James Dean and Martin Scorsese together again for the first time

Nov 19, 2008 05:04

[mood|
jealous]

Man in Tweed belts a sideways laugh, the cackle cut short by a leather slap. Blue eyed man with racing jacket lifts the bookey up by firm collar, the ceiling sprinkles drywall over the two as the bookey is slammed against the wall, "I ask you again...where's...the money?"

This is what pops up when I press "restore from saved draft".

The world doesn't slow down for your grief. You can stay in bed and ignore it, but it's out there waiting for you to buy a coffee or go see a movie. "Let the Right One In" isn't that great of a scary movie, but it is one of the sweetest, most original romances of recent years. Despite it's horribly cynical outlook on love and relationships. I'm currently bidding on the movie poster.

If aliens came down and formed a symbiotic relationship with a lot of us humans and as a result gave us control over matter on a molecular level, there would be no super-villainy or super-heroics, just a lot of gender bending. It would start with just some basic imperfections with complexion, maybe make your nose a bit straighter, give your hair a bit more oomph. Then you'd get ideas about making yourself taller, or tanner, which gets a little scary, so you promise yourself to remember exactly what you looked like before this whole crazy alien makeover thing began. With this freedom, human hosts everywhere will eventually say, "and you know what, I've always wanted breasts and a dick. Just for today." These hosts will be scrutinized at first, then there will be tolerance, and soon enough you'll be dodging eye contact from the waiter at White Spot, feigning comfort with the fact that you're being served by an amoebous ball of flesh.
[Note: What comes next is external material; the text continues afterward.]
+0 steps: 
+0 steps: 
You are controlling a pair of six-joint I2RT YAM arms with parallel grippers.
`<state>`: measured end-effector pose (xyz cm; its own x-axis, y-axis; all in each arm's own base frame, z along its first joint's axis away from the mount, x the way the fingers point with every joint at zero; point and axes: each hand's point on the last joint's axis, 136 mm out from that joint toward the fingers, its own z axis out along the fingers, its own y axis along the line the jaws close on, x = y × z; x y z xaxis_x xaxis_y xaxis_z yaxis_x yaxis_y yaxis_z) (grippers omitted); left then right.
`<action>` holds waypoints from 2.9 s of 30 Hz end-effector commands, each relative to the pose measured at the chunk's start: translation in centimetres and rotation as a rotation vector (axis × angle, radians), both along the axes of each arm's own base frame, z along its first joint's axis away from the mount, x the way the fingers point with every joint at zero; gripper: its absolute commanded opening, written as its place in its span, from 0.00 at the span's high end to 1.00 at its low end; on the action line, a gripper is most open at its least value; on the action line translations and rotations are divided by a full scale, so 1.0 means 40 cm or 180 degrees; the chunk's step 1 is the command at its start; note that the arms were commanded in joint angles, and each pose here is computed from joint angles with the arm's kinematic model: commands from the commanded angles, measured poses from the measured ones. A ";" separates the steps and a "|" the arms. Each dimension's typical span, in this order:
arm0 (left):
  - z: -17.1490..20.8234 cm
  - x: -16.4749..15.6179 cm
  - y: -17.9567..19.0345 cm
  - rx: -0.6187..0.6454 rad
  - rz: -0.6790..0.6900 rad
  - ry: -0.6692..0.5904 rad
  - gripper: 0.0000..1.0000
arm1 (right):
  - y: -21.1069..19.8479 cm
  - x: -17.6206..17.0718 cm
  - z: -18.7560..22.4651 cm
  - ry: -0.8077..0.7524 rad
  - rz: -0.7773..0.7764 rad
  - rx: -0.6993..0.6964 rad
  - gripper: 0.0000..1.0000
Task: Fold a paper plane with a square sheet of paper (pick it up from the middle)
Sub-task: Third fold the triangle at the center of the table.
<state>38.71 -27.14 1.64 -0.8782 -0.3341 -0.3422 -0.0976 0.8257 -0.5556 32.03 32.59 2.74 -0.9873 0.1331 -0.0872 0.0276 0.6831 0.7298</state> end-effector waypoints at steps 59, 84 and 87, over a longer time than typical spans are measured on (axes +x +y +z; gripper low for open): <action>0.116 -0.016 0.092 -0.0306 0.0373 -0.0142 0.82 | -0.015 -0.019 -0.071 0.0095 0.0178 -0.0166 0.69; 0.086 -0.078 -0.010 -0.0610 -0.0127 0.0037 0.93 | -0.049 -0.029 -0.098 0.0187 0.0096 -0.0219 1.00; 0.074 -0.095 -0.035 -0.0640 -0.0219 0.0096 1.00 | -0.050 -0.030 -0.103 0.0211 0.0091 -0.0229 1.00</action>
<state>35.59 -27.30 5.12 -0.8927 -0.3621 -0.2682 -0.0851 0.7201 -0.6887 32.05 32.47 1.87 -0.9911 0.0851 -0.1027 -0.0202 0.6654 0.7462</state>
If aliens came down while I was trying to have dinner in my nice home with my nice family and shined their big scanning flood lights through our kitchen window, I would be the first to run and not look back or say good bye to anyone. "Not me," I'd say, "oh god oh god, it won't happen to me." I'd run out the back yard and leap over our picket fence and continue running through the yards of my neighbours, who are screaming obscenities at me, with that alien light blinding my heels. Soon I run out of neighbours and fences and yards, and at the edge of the last lawn on Earth is a deep red canyon, and over the pit the light chases me. My feet catch a slope, and instead of tumbling down, I keep running. I run faster down that hill, which doesn't seem to end and only gets steeper, until I go so fast and the hill gets so steep that I can't tell if I'm running or falling. I stop dreaming somewhere around there.